Stored dataset items:
= = = = = = =

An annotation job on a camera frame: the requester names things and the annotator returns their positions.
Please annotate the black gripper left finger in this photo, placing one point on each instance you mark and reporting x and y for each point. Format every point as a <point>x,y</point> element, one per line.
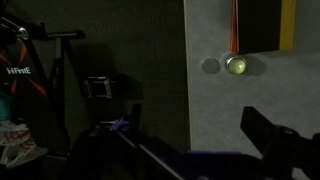
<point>110,156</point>

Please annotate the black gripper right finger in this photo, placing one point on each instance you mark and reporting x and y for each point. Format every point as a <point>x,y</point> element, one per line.
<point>286,150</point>

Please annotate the white plastic bag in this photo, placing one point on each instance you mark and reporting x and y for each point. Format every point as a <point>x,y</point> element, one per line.
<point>16,146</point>

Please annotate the black tripod stand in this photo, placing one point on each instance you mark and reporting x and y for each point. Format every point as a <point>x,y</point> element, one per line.
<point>55,66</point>

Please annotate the teal container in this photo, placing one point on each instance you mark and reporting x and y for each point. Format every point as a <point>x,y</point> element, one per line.
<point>4,106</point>

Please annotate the black book with yellow spine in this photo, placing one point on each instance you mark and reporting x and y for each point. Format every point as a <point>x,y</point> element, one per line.
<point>260,23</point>

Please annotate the black box with silver frame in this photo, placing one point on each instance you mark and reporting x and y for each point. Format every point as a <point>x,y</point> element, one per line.
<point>97,87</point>

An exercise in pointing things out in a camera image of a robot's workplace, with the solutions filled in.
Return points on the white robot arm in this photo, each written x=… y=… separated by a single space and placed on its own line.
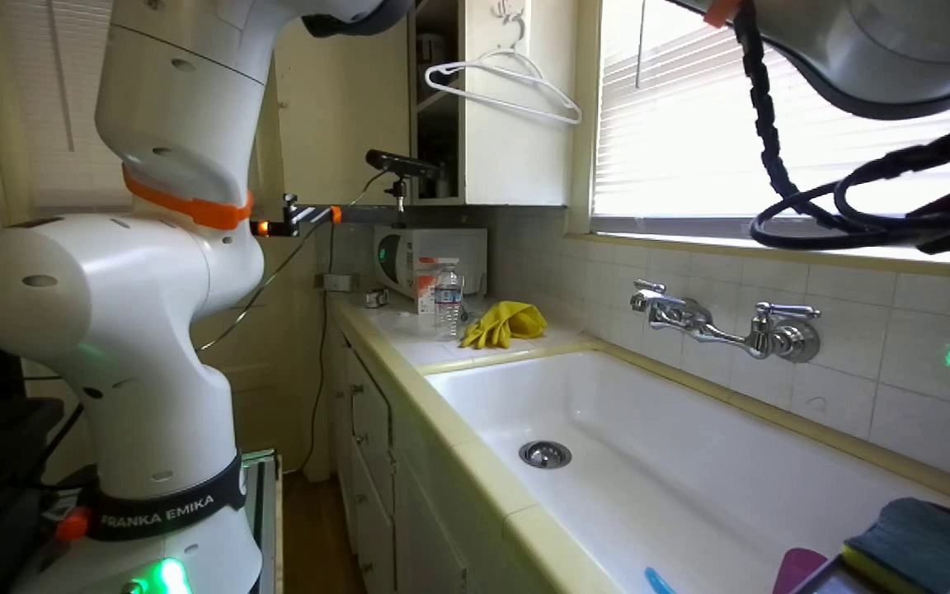
x=146 y=330

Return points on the purple plastic cup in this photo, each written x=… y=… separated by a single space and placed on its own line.
x=800 y=572

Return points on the clear water bottle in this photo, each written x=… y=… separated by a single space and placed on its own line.
x=448 y=302

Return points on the yellow rubber gloves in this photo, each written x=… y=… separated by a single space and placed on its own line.
x=506 y=326

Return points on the metal sink drain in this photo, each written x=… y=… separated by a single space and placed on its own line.
x=546 y=454

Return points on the cream base cabinet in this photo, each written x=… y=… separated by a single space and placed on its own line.
x=377 y=462

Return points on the orange black clamp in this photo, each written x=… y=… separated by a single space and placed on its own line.
x=297 y=216

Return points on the white plastic clothes hanger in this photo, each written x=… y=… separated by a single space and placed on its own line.
x=510 y=94

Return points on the white sink basin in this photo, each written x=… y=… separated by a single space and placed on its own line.
x=650 y=462

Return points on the white window blinds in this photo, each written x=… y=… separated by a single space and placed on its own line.
x=716 y=121

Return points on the blue plastic knife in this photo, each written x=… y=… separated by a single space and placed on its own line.
x=659 y=581

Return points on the green and yellow sponge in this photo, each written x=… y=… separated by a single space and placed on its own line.
x=915 y=545

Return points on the white wall cabinet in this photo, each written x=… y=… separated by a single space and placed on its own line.
x=510 y=153

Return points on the black camera on stand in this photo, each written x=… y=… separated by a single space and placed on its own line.
x=400 y=168

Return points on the chrome wall faucet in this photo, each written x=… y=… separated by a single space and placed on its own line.
x=782 y=330

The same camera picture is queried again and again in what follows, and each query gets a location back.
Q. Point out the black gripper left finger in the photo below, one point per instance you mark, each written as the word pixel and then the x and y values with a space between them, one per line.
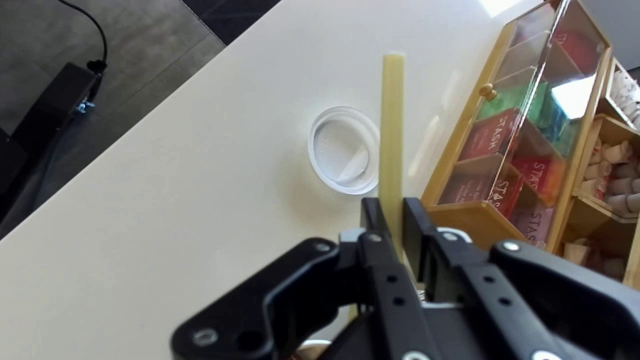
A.
pixel 386 293

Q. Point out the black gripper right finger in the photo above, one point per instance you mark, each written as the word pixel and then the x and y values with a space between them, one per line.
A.
pixel 532 301

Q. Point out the white plastic cup lid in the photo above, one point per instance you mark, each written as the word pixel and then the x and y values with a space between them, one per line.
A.
pixel 333 150

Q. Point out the bamboo organiser bin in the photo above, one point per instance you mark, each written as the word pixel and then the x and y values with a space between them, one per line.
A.
pixel 581 226

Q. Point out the small creamer cups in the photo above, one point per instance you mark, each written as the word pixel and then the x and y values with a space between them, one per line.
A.
pixel 616 177

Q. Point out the bamboo tea bag box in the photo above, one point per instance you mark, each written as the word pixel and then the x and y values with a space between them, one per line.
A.
pixel 520 132

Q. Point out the small bamboo packet box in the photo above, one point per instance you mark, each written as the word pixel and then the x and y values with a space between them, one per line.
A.
pixel 627 116

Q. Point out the white sugar packets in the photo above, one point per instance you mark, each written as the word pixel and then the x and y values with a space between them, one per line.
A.
pixel 628 91

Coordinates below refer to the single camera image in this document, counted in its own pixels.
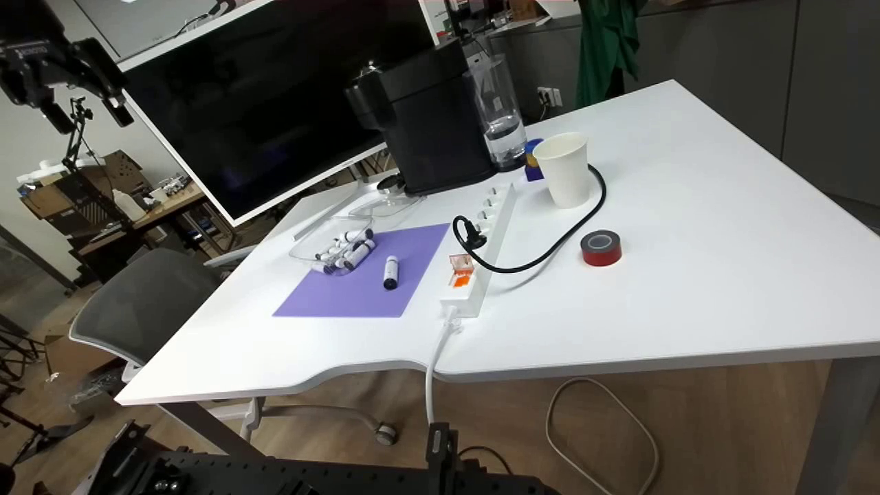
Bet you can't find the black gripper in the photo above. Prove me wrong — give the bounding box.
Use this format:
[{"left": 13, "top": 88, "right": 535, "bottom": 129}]
[{"left": 0, "top": 37, "right": 138, "bottom": 139}]

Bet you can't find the clear plastic container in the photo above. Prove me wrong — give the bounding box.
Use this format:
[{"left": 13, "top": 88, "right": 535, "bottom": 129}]
[{"left": 288, "top": 211, "right": 385, "bottom": 280}]

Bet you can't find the clear plastic water bottle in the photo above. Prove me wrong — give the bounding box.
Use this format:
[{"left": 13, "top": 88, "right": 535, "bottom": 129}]
[{"left": 460, "top": 33, "right": 531, "bottom": 174}]

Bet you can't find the black tripod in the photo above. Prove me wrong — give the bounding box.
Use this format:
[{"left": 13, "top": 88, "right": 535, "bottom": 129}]
[{"left": 60, "top": 95, "right": 99, "bottom": 174}]

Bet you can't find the wooden cluttered desk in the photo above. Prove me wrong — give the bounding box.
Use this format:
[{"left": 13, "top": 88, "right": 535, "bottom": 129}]
[{"left": 16, "top": 150, "right": 231, "bottom": 279}]

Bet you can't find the large white-framed monitor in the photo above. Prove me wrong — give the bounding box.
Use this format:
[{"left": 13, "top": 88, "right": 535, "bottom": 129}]
[{"left": 119, "top": 0, "right": 440, "bottom": 232}]

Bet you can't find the grey mesh office chair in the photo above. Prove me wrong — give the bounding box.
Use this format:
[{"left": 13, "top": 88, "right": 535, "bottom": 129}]
[{"left": 66, "top": 246, "right": 402, "bottom": 451}]

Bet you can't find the white monitor stand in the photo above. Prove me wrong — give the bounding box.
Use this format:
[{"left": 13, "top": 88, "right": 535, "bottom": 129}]
[{"left": 288, "top": 174, "right": 410, "bottom": 242}]

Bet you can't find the purple mat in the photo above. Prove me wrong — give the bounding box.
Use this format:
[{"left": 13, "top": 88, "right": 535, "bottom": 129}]
[{"left": 271, "top": 224, "right": 451, "bottom": 323}]

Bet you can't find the black coffee machine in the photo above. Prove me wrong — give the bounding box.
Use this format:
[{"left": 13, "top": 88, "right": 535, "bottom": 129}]
[{"left": 344, "top": 38, "right": 504, "bottom": 198}]

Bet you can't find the white power strip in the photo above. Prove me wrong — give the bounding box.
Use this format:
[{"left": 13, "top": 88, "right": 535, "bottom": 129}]
[{"left": 438, "top": 176, "right": 517, "bottom": 323}]

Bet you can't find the small blue packet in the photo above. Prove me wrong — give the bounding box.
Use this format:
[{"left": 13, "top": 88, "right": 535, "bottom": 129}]
[{"left": 519, "top": 136, "right": 545, "bottom": 185}]

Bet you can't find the white paper cup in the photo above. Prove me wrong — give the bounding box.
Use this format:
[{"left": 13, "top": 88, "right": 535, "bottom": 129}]
[{"left": 533, "top": 132, "right": 594, "bottom": 210}]

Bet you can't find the green hanging cloth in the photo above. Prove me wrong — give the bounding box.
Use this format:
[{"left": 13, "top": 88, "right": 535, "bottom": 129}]
[{"left": 574, "top": 0, "right": 643, "bottom": 107}]

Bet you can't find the red tape roll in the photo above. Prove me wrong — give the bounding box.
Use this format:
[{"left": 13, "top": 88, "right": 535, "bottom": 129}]
[{"left": 578, "top": 229, "right": 625, "bottom": 269}]

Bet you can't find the grey table leg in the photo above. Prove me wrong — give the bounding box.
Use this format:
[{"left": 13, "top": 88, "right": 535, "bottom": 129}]
[{"left": 795, "top": 359, "right": 880, "bottom": 495}]

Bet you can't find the grey panel white frame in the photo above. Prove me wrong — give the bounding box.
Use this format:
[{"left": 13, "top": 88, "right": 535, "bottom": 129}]
[{"left": 75, "top": 0, "right": 274, "bottom": 74}]

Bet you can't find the black cable with plug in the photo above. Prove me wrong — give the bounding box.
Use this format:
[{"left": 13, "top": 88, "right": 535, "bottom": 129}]
[{"left": 451, "top": 163, "right": 611, "bottom": 275}]

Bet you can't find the white power strip cable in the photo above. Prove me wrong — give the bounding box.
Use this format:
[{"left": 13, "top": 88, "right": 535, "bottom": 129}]
[{"left": 420, "top": 310, "right": 461, "bottom": 429}]

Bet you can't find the white wall outlet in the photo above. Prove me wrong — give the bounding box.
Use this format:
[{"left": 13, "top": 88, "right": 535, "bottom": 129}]
[{"left": 533, "top": 84, "right": 563, "bottom": 117}]

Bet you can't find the white floor cable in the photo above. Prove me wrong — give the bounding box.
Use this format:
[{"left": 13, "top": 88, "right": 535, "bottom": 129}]
[{"left": 545, "top": 376, "right": 663, "bottom": 495}]

= = = = = = =

WHAT YOU SHOULD DO: All lines in the entries above that hold the word "things" need to be copied.

RESULT FOR THIS TASK:
An annotation job on a camera frame: the requester names things and the annotator returns their positions.
An exercise in pointing things out in a camera image of a robot's workplace, with the solutions filled in.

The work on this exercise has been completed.